Grab your markers, grab your script and go scene by scene, underline all the pertinent information and you’ll end up with one sexy, classy, stylish document. So on that part of the breakdown process is done. We need to find the way to compare the relative lengths of each scene and this was where film scheduling and pure production work it’s extremely tricky and very complicated so I’m going to need you to pay very close attention to what I’m saying and doing.
What you do is you take your page of number and colored script and lay it flat on the desk in front of you and clearing your mind and soul of anxiety, fear and worry. So that your hands act with clear and purposeful intention, you grip the top of the page and bring it down to meet the bottom of the page and flatten and repeat and repeat.
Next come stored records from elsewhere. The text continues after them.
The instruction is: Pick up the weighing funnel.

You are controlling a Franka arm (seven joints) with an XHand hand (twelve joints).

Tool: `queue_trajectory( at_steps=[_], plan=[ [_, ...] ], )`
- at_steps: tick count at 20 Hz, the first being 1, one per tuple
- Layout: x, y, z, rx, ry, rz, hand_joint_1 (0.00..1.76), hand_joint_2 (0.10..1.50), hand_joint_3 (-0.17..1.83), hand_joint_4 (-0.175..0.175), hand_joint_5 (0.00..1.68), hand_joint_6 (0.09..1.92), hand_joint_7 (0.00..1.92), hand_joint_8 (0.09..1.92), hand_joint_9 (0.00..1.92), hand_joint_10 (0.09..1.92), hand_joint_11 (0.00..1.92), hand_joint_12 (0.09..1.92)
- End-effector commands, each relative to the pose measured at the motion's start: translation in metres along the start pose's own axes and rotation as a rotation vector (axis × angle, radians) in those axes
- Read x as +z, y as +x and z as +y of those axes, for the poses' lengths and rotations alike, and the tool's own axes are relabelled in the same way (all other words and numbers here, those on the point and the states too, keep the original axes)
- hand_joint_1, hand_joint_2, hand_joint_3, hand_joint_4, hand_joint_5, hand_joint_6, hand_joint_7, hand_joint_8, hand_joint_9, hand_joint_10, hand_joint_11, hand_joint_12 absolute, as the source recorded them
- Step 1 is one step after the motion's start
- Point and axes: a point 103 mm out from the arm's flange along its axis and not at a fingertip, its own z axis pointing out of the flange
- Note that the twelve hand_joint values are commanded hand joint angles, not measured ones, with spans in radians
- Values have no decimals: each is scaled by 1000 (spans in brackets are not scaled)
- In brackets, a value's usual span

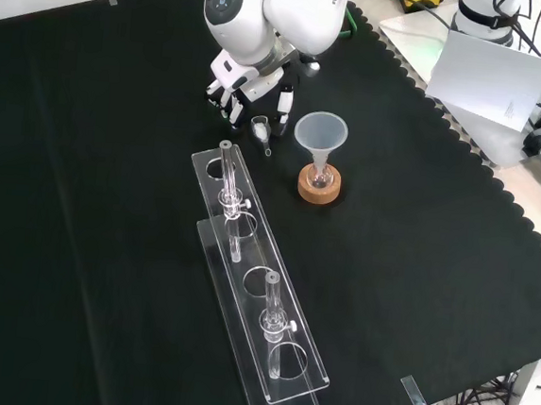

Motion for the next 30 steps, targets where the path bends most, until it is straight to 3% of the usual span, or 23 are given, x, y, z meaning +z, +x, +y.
queue_trajectory(
  at_steps=[1,8,22,26,30],
  plan=[
    [-1,1,0,12,-20,-7,778,810,47,145,930,589,1214,287,739,430,0,1531],
    [-3,6,-2,29,-42,11,831,804,63,174,1011,568,1280,280,801,402,0,1561],
    [-3,8,-1,89,-76,58,868,764,110,175,1157,513,1407,256,883,337,0,1594],
    [-6,8,-4,107,-141,97,881,718,184,175,1200,474,1459,211,940,294,8,1606],
    [-5,10,-4,116,-149,100,898,629,356,175,1244,440,1523,139,1013,236,49,1590]
  ],
)
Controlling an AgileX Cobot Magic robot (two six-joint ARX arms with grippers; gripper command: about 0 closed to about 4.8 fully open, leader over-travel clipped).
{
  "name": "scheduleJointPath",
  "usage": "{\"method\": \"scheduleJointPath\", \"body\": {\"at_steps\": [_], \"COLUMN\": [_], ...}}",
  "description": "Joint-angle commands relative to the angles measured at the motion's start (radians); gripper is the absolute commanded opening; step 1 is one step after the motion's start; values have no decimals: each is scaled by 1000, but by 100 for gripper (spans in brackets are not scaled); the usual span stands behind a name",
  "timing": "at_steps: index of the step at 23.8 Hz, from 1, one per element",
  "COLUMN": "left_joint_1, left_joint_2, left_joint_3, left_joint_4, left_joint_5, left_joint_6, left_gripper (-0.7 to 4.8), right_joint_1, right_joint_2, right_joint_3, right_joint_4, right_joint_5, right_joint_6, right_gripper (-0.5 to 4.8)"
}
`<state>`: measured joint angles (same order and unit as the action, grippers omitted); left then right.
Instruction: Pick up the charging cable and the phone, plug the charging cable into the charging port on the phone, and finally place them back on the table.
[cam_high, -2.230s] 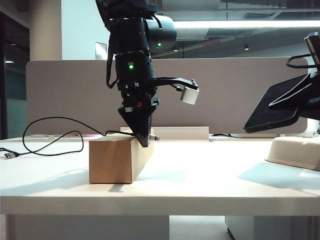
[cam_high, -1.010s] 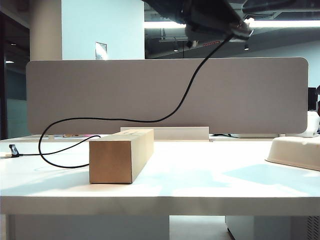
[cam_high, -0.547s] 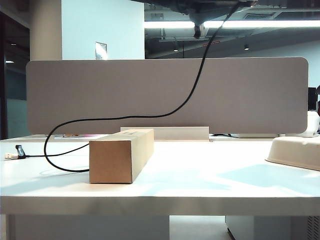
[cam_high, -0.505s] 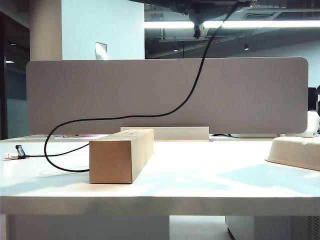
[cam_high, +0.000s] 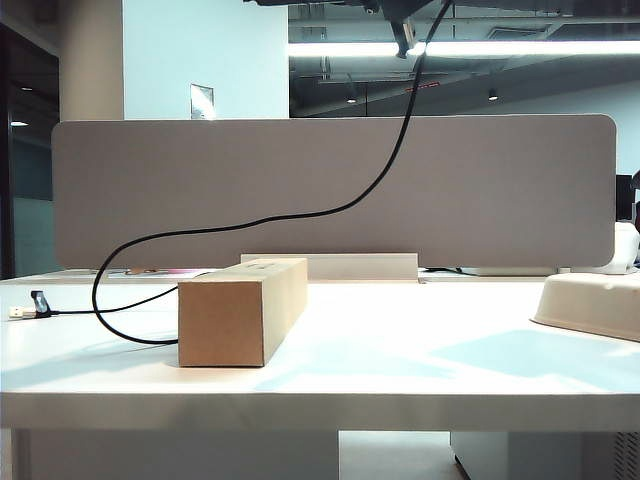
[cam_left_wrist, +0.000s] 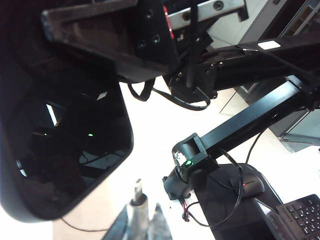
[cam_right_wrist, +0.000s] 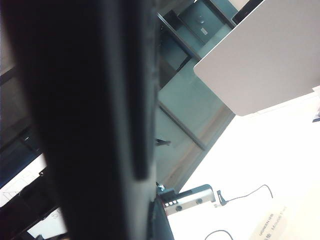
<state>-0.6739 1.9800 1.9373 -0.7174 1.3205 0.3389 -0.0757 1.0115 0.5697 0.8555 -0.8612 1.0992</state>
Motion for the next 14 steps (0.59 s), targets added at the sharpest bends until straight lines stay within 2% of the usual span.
{"method": "scheduleJointPath", "body": {"at_steps": [1, 12, 14], "left_joint_1": [-7, -7, -7], "left_joint_2": [9, 29, 44], "left_joint_3": [6, 4, 4], "left_joint_4": [-3, 43, 77], "left_joint_5": [12, 7, 8], "left_joint_6": [-15, -27, -80], "left_gripper": [-6, -6, -6], "right_joint_1": [0, 0, 1], "right_joint_2": [-5, -5, -5], "right_joint_3": [8, 8, 8], "right_joint_4": [40, 44, 44], "right_joint_5": [10, 5, 2], "right_joint_6": [1, 5, 5], "right_gripper": [-6, -6, -6]}}
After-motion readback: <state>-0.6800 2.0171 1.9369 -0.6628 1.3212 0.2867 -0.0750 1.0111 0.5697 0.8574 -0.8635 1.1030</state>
What you end up, with thanks to the power of physics and math is a page of broken down script that’s been divided into eight one-inch chunks and because film people are extremely creative these eight one-inch chunks of page are referred to as page eight and page eights are use to describe the full length of a scene in a script.
So you go through and you see how many chunks make up your scenes. So scene one is one chunk, so it’s one eight and scene is also one chunk, so it’s one eight. Scene three is one eight, and scene four is one, two, three, four, five eights. So what we have now is not a script anymore. It’s a blue print from which we can extract all kinds of valuable information really easily and what we do is we take information like actors, like wardrobe, like stunts, like props and lengths of scenes and suck those out and we take that information and we jam into a thing called page breakdown sheet which I am not going to talk about right now because I’m boring myself so badly I’m going to barf on my desk.